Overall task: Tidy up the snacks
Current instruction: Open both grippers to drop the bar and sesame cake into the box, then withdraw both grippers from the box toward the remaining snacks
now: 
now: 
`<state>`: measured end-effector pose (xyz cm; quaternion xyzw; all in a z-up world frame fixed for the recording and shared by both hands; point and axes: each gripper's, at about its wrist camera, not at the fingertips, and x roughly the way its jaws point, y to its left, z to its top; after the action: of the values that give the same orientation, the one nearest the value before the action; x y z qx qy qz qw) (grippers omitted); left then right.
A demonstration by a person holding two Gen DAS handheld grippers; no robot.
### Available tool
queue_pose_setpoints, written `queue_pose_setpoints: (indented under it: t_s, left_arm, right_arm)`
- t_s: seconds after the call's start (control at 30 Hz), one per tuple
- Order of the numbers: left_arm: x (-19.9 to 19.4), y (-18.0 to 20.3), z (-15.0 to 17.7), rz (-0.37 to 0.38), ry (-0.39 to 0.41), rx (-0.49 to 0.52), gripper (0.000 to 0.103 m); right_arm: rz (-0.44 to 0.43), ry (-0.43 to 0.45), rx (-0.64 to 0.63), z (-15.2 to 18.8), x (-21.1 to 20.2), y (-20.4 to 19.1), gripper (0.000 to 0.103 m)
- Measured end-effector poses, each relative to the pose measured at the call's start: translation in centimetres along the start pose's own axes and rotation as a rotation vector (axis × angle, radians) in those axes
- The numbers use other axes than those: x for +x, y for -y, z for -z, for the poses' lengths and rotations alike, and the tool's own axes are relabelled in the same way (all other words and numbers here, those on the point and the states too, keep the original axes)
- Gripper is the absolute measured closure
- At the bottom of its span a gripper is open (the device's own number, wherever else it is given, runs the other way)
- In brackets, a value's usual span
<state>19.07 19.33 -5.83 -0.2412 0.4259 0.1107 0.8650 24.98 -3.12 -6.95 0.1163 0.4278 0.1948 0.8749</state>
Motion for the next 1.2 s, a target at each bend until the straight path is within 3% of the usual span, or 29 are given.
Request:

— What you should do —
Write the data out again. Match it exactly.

— Response to this exercise —
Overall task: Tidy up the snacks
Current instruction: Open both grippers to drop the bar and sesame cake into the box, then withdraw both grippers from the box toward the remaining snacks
now: 
now: 
`<state>`: measured end-effector pose (xyz cm; quaternion xyzw; all in a z-up world frame fixed for the recording and shared by both hands; point and axes: each gripper's, at about its wrist camera, not at the fingertips, and x roughly the way its jaws point, y to its left, z to its top; after the action: of the values that give the same orientation, the one nearest the value before the action; x y z qx qy qz qw) (grippers omitted); left then right.
A demonstration by a person holding two Gen DAS handheld grippers; no robot.
### Available tool
queue_pose_setpoints, written `queue_pose_setpoints: (indented under it: t_s, left_arm, right_arm)`
- t_s: seconds after the call's start (control at 30 Hz), one per tuple
- Order of the numbers: left_arm: x (-19.9 to 19.4), y (-18.0 to 20.3), z (-15.0 to 17.7), rz (-0.37 to 0.38), ry (-0.39 to 0.41), rx (-0.49 to 0.52), gripper (0.000 to 0.103 m); right_arm: rz (-0.44 to 0.43), ry (-0.43 to 0.45), rx (-0.64 to 0.63), z (-15.2 to 18.8), x (-21.1 to 20.2), y (-20.4 to 19.1), gripper (0.000 to 0.103 m)
- Measured end-effector poses, each relative to the pose measured at the call's start: translation in centimetres along the start pose's own axes and rotation as a rotation vector (axis × angle, radians) in those axes
- The numbers use other axes than those: x for +x, y for -y, z for -z, for the poses' lengths and rotations alike, and the tool's own axes are relabelled in the same way (all other words and numbers here, those on the point and the states too, keep the original axes)
- Gripper is the absolute measured closure
- At the bottom of its span a gripper is open (the device's own number, wherever else it is given, runs the other way)
- In brackets, a value's usual span
<state>19.07 19.33 -5.83 -0.2412 0.4259 0.1107 0.8650 24.98 -3.12 -6.95 0.1163 0.4278 0.1948 0.8749</state>
Motion for the next 1.2 s, a target at each bend until the straight path is within 3% of the usual span, or 29 are given.
Request:

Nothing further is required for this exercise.